A potential invasion of Ukraine by neighboring Russia would be felt across a number of markets, from wheat and energy prices and the region’s sovereign dollar bonds to safe have assets.
Below are four charts showing where a potential escalation of tensions could be felt across global markets:
Safe havens
Inflation at multi-decade highs and impending interest rate rises have made for a bad month for bond markets, but an outright Russia-Ukraine conflict could change that.
Two-year U.S. Treasury yields have seen the biggest monthly jump since 2016 and 10-year rates appeared headed for the key 2% level. In Germany, 10-year yields rose above 0% for the first time since 2019.
A major risk event usually sees investors rushing back to bonds, which represent the safest assets on planet and this time may not be different, even if a Russian invasion of Ukraine risks further fanning oil prices — and therefore inflation.
“Clearly if the Ukraine story was to go wrong there would be quite a significant bid for Treasuries, and this notion of the 10-year getting to 2% would be put on hold,” said Padhraic Garvey, regional head of research, Americas at ING.
Other safe-havens include gold, already at two-month peaks as well as the yen.
Grains and wheat
Any interruption to the flow of grain out of the Black Sea region is likely to have a major impact on prices and add further fuel to food inflation at a time when its affordability is a major concern across the globe following the economic damage caused by the COVID-19 pandemic.
Four major exporters – Ukraine, Russia, Kazakhstan and Romania – ship grain from ports in the Black Sea which could face disruptions from any military action or sanctions.
Ukraine is projected to be the world’s third largest exporter of corn in the 2021/22 season and fourth largest exporter of wheat, according to International Grains Council data. Russia is the world’s top wheat exporter.
“Geopolitical risks have risen in recent months in the Black Sea region, which could influence wheat prices ahead,” said Dominic Schnider, strategist at UBS.
Natural gas and oil
Energy markets are likely to be hit if tensions turn into conflict.

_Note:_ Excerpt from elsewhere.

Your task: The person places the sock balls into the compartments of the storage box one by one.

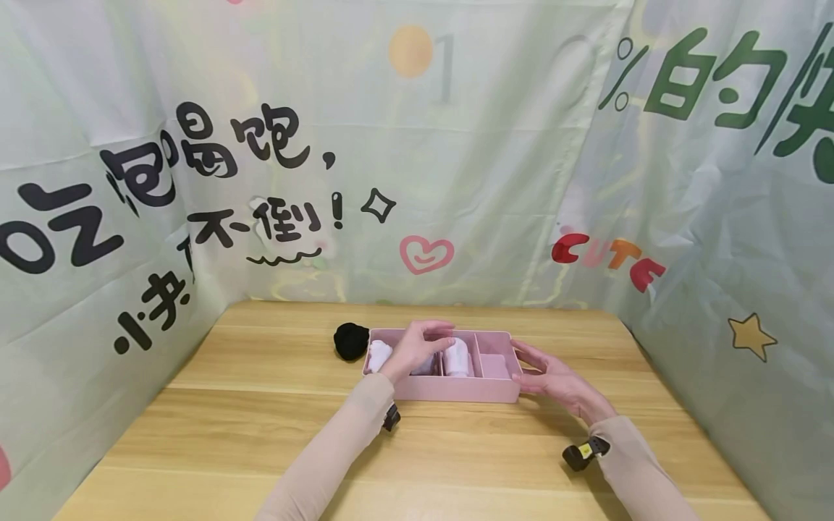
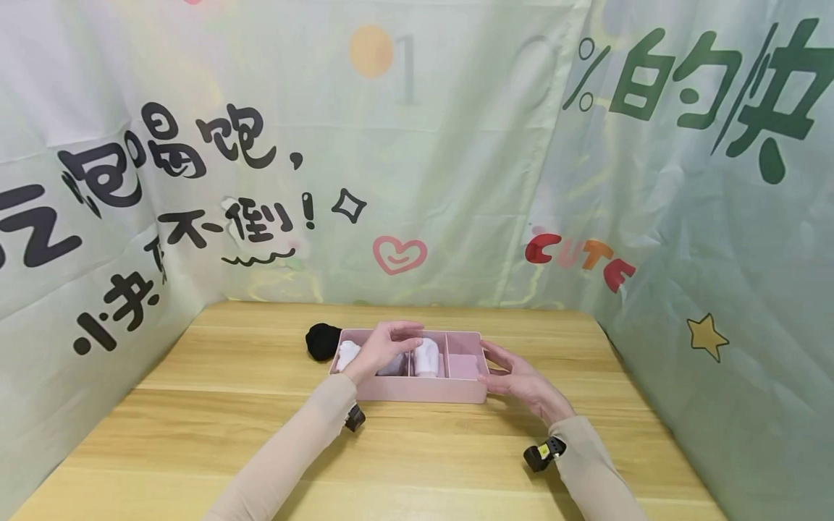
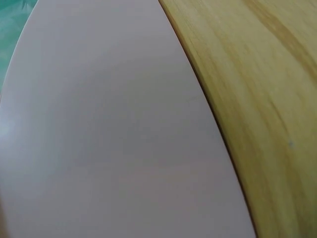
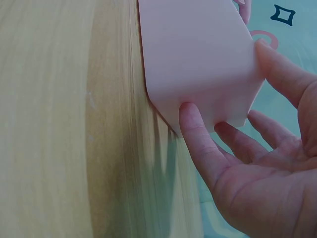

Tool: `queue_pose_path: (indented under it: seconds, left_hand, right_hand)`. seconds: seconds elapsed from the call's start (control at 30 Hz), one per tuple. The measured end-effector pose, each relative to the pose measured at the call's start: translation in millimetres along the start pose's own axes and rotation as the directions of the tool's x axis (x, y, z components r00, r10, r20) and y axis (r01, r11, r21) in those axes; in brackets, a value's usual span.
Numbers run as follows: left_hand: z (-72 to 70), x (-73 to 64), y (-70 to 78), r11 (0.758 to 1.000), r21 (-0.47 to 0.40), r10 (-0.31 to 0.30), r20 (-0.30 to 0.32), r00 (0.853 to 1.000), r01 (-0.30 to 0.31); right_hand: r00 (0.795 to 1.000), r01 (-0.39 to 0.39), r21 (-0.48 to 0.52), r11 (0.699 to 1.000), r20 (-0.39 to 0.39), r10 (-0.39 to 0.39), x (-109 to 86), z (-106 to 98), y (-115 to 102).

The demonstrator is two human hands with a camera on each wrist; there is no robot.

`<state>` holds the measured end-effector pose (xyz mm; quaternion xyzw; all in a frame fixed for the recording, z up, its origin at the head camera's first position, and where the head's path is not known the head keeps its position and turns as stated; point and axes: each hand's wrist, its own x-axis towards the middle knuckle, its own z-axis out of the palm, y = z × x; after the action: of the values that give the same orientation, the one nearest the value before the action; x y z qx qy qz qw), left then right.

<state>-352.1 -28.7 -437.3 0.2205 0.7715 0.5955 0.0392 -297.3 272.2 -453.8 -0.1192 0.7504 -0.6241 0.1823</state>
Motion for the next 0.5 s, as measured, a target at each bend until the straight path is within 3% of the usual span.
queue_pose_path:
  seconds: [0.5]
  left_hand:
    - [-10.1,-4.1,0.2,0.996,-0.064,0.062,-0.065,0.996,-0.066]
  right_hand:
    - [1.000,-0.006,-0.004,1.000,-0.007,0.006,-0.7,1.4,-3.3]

Europe relies on Russia for around 35% of its natural gas, mostly coming through pipelines which cross Belarus and Poland to Germany, Nord Stream 1 going directly to Germany, and others through Ukraine.
In 2020 volumes of gas from Russia to Europe fell after lockdowns suppressed demand and did not recover fully last year when consumption surged, helping to send prices to record highs.

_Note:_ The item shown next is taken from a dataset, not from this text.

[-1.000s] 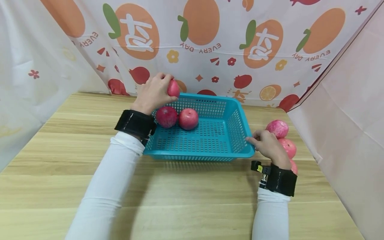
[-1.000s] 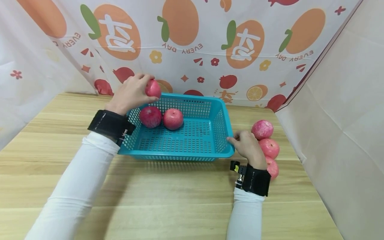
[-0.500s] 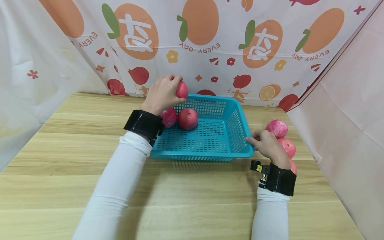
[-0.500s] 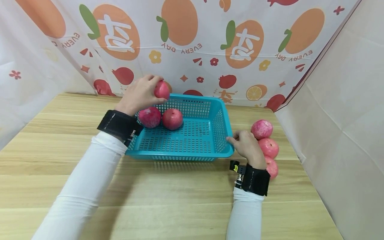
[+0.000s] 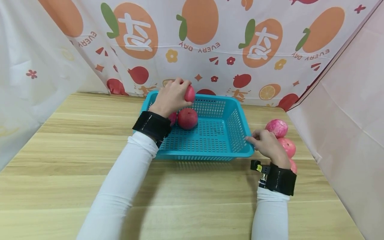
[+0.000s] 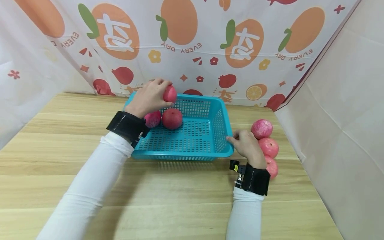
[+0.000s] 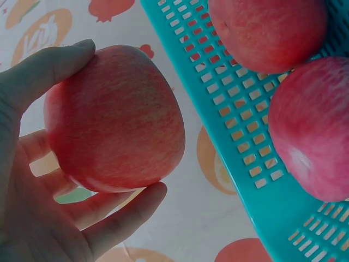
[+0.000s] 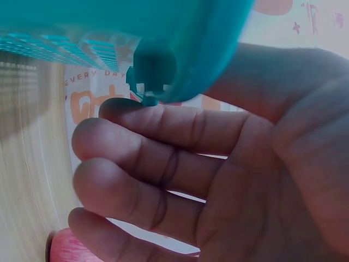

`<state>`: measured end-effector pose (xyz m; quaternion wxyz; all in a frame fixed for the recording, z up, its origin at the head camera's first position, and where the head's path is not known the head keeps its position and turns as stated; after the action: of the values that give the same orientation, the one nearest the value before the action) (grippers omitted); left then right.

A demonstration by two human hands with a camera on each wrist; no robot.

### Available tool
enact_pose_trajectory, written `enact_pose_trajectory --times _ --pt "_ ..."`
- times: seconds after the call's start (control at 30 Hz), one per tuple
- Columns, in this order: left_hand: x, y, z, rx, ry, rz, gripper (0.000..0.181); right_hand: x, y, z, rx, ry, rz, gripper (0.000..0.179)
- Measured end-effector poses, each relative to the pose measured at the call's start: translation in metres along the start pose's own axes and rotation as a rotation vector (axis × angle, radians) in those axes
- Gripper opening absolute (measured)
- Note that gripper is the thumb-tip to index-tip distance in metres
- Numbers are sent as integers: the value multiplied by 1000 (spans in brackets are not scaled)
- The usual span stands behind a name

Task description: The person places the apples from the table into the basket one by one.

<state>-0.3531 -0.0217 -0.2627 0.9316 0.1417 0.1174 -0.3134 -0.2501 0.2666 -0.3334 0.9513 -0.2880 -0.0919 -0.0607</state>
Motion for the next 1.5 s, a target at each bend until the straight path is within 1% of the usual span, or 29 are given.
enact_pose_trajectory --times 0.33,0.53,0.8,1.03,1.33,1.5 --pt "-5 5 -8 83 -19 -17 78 -1 1 -1 -8 -7 -8 31" --pt "-7 7 -14 78 -40 -15 79 -2 3 0 -3 -4 -7 31" --pt "-13 13 -20 64 -54 -46 74 -1 3 -1 -6 -9 -12 31" --pt "-14 16 -27 41 -69 -58 76 -1 2 0 -7 -2 -6 31" --pt "-21 22 -33 47 -99 -83 75 -2 3 -1 -11 -8 -16 31" --pt "-26 27 -35 81 -100 -93 76 -1 3 0 -12 -1 -20 30"
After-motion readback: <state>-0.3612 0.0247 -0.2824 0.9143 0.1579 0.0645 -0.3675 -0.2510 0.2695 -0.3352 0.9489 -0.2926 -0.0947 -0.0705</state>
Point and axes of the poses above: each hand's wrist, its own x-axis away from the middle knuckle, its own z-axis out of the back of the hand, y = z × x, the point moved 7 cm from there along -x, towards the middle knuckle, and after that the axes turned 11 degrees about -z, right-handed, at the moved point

As part of possible sanctions in the case Russia invaded Ukraine, Germany has said it could halt https://www.reuters.com/world/europe/germany-signals-it-could-halt-gas-pipeline-if-russia-invades-ukraine-2022-01-18 the new Nord Stream 2 gas pipeline from Russia that was expected to increase gas imports to the bloc but also underlines Europe’s energy dependence on Moscow.

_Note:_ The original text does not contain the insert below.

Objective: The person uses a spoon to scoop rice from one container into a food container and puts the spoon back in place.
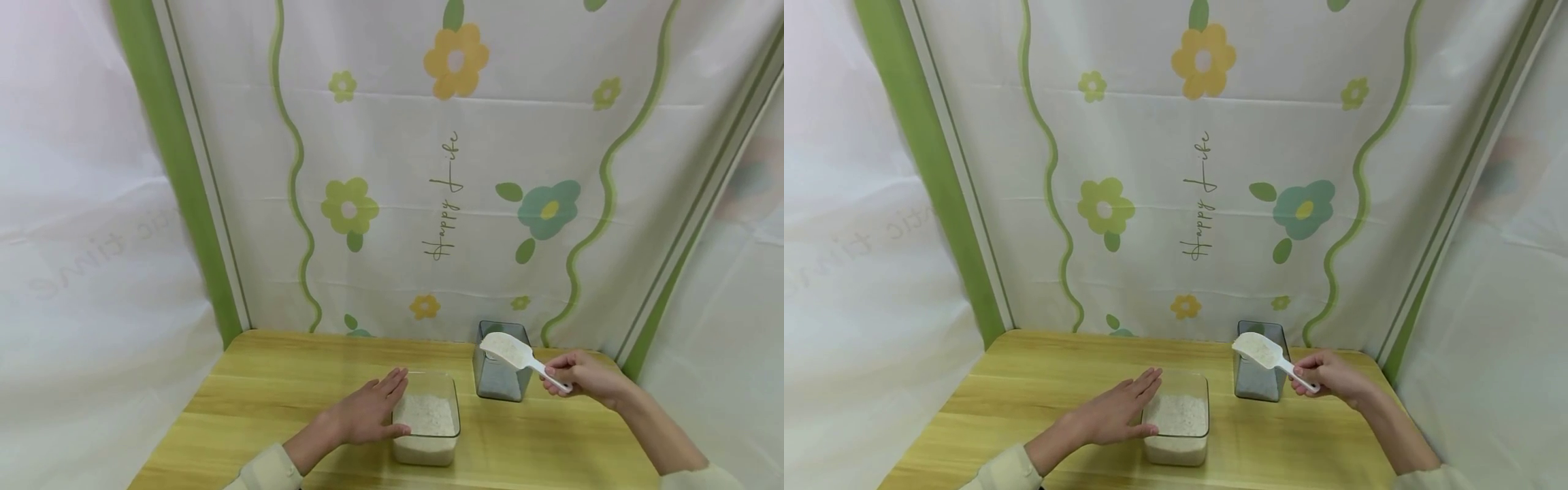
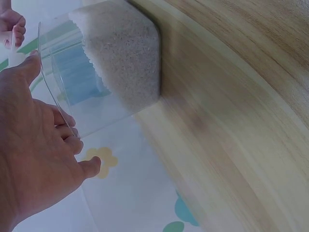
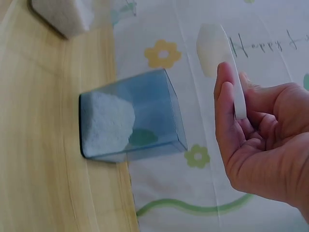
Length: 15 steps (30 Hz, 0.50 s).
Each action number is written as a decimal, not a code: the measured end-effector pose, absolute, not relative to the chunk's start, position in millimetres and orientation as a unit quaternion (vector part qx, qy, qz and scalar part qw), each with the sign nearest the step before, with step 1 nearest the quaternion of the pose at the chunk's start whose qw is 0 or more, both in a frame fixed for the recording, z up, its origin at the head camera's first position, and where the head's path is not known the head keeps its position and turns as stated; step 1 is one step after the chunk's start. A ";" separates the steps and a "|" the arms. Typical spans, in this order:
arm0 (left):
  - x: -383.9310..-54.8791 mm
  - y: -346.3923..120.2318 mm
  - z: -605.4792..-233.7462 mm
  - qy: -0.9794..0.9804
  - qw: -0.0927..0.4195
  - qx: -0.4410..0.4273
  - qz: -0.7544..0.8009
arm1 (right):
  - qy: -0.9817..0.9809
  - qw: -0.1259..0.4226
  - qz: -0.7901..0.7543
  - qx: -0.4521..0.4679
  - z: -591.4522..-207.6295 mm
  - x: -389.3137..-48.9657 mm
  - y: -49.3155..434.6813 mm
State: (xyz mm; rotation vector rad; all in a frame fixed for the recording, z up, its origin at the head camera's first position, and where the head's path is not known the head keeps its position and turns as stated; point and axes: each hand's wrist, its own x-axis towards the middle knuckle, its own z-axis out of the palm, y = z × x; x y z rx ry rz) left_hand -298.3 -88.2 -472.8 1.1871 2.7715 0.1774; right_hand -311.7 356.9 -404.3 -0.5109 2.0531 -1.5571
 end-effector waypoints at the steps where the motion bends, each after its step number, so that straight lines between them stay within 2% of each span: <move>1: -298.2 -88.3 -472.8 0.916 0.060 0.392 0.058 | 0.763 0.248 -0.569 -0.182 -404.2 -312.9 360.2; 15: -298.0 -87.9 -473.1 0.916 0.058 0.393 0.056 | 0.832 0.185 -0.511 -0.113 -407.9 -332.0 383.6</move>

SEB commodities analyst Bjarne Schieldrop said markets would see natural gas exports from Russia to Western Europe likely significantly reduced both through Ukraine and Belarus in the event of sanctions and gas prices revisit Q4 levels.
Oil markets could also be affected. JPMorgan said the tensions risked a “material spike” in oil prices and noted that a rise to $150 a barrel would reduce global GDP growth to just 0.9% annualized in the first half of the year, while more than doubling inflation to 7.2%.
Regional dollar bonds and currencies
Russian and Ukrainian assets will be at the forefront of any markets fallout from potential military action.
Both countries’ dollar bonds have underperformed their peers in recent months as investors trimmed exposure amid escalating tensions between Washington and its allies and Moscow.
Ukraine’s fixed income markets are chiefly the remit of emerging market investors, while Russia’s overall standing on capital markets has shrunk in recent years amid sanctions and geopolitical tensions, somewhat cushioning any threat of contagion through those channels.
However, Russia’s rouble and Ukraine’s hryvnia have also suffered, making them the worst performing currencies in the emerging markets universe so far this year.
Geopolitics on the Ukraine-Russian border presented “substantial uncertainties” to foreign currency markets, said Chris Turner, global head of markets at ING.
“The events of late 2014 remind us of the liquidity gaps and U.S. dollar hoarding that led to a substantial drop in the rouble at that time,” said Turner.